Russian President Vladimir Putin holds his televised question-and-answer session in Moscow on June 15.

Live Blog: Putin's Call-In Show

Russian President Vladimir Putin is taking questions from Russians across the country in his annual Direct Line show, a lavish and heavily stage-managed production broadcast live by all major Russian state television networks.

-- Vladimir Putin took questions from Russians across the country in the Direct Line program, which lasted four hours.

-- Putin said there was no cause for the new sanctions against Moscow that are under consideration in the U.S. Congress, and that the aim of Western sanctions is to hold Russia back.

-- Putin said the country had pulled out of a long recession and that "the economy has moved to a period of growth."

-- The Direct Line program is one of three high-profile annual events that Putin uses to burnish his image in Russia, send signals abroad, and offer hints about future plans.

-- This year's rendition comes at a time of social tension in Russia, just days after police detained more than 1,500 people at anticorruption protests in cities across the country on June 12. In addition, Moscow has seen numerous protests in recent weeks over a controversial government plan to raze and replace thousands of Soviet-era residential buildings.

*NOTE: Times are stated according to local time in Moscow (GMT/UTC +3)

12:07 15.6.2017
12:17 15.6.2017

Q from Kaliningrad: What happens to the stadium after the World Cup is over?

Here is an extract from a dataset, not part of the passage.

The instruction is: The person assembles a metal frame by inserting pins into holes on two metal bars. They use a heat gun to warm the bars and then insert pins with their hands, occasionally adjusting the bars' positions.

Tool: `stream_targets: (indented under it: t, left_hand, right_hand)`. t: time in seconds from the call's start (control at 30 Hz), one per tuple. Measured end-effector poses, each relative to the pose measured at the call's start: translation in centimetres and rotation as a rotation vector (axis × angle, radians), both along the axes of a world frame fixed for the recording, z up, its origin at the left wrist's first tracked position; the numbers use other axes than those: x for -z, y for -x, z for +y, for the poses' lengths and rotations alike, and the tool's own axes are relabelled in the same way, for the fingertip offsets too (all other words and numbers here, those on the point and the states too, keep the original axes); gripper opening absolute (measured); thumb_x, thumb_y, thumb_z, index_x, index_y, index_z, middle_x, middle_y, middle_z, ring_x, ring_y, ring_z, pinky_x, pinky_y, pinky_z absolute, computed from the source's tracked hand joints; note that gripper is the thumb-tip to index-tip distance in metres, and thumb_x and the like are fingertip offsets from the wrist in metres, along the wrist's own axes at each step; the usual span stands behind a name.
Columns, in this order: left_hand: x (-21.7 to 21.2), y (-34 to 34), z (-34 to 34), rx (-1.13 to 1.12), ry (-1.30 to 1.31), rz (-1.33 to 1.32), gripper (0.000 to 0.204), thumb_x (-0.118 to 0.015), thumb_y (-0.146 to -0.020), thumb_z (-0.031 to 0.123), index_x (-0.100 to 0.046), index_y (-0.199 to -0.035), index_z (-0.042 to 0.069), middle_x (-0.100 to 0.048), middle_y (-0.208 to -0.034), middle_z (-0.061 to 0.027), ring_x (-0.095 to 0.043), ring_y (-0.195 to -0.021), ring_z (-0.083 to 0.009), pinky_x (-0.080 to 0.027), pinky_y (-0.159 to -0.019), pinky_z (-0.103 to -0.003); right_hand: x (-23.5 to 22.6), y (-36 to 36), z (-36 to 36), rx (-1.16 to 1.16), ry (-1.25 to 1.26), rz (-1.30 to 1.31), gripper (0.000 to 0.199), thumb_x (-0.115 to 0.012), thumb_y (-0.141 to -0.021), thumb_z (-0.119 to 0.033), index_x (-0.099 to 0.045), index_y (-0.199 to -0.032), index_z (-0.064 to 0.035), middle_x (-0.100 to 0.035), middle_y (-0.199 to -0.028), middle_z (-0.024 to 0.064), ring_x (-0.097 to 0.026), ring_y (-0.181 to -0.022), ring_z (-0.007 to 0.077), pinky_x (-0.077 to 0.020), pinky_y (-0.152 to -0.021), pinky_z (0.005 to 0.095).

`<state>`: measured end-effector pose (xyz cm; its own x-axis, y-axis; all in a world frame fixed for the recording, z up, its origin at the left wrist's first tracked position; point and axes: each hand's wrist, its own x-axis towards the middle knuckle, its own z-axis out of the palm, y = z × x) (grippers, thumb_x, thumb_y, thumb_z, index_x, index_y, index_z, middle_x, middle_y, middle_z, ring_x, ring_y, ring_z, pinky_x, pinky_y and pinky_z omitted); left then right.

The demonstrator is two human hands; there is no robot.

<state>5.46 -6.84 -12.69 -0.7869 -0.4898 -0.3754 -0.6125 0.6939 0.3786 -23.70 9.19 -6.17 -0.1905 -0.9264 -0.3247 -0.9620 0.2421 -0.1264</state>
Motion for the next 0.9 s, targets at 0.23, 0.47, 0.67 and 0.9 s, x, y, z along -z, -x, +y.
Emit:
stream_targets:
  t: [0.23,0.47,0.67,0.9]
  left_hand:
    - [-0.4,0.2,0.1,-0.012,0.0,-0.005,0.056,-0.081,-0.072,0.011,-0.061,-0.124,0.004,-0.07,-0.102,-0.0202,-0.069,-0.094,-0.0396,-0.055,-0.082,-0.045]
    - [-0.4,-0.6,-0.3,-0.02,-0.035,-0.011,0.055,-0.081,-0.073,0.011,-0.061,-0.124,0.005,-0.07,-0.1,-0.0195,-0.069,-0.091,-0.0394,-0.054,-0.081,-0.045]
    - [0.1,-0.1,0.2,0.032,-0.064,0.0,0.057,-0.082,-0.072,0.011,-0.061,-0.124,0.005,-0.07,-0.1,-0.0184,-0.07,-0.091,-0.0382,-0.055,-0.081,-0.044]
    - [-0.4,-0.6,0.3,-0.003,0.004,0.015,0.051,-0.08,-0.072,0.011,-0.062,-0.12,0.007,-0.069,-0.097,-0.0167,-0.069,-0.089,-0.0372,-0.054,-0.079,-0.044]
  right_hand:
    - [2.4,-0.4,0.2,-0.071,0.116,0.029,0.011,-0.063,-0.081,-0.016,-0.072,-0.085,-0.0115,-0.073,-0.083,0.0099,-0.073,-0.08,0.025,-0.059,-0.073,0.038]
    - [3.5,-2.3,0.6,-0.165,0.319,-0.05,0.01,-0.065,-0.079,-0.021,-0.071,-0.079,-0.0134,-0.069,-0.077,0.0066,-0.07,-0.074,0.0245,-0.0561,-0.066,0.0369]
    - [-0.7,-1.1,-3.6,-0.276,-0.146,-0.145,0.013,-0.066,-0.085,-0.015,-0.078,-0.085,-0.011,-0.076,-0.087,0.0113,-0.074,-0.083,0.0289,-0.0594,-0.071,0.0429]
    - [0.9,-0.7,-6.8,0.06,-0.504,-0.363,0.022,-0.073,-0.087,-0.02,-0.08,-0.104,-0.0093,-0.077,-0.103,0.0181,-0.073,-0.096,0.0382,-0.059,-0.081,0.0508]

Can we use it? [Kaliningrad is one of the hosts.]

A: It's an odd question, to be honest. Of course. Almost everything we built for the Olympics in Sochi is in use today.

12:22 15.6.2017

Q: Are you ready to talk to the opposition?

A: I am ready to talk to anyone who wants to solve problems, and not to use them as the means for political PR.

12:23 15.6.2017
12:31 15.6.2017

Schoolchildren ask Putin for words of encouragement.

He delivers.

12:32 15.6.2017

Putin, referring to former FBI Director James Comey's testimony to the U.S. Senate Intelligence Committee:

"[Comey] said that he took notes of his conversation with the president [Donald Trump] and then handed it over to the media through his friend. It looks and sounds very strange when the head of special security service is taking notes of his talks with the commander-in-chief and handing it over to the media through his friend. Then what's the difference between the FBI director and [the former U.S. intelligence contractor who leaked thousands of secret documents from the National Security Agency] Mr. [Edward] Snowden?"

"It makes him not the head of special security service then, but a rights defender, who defends a certain position. By the way, if he will face any kind of prosecution in this regard, we are ready to provide him with political asylum in Russia. He has to know this."

12:35 15.6.2017

Q: If you had a time machine, where would you go?

A: I wouldn't use it, because whatever happens happens, only the time machine means unpredictable consequences. However, I would love to see how St. Petersburg was built. How our fathers and grandfathers won World War II. How decisions important for Russia were made.

12:35 15.6.2017
12:38 15.6.2017
12:41 15.6.2017

When asked about corruption, Putin says he knows about the issue, but it has never been the first question people asked him during previous Direct Lines. It is not a paramount issue, but still an important one.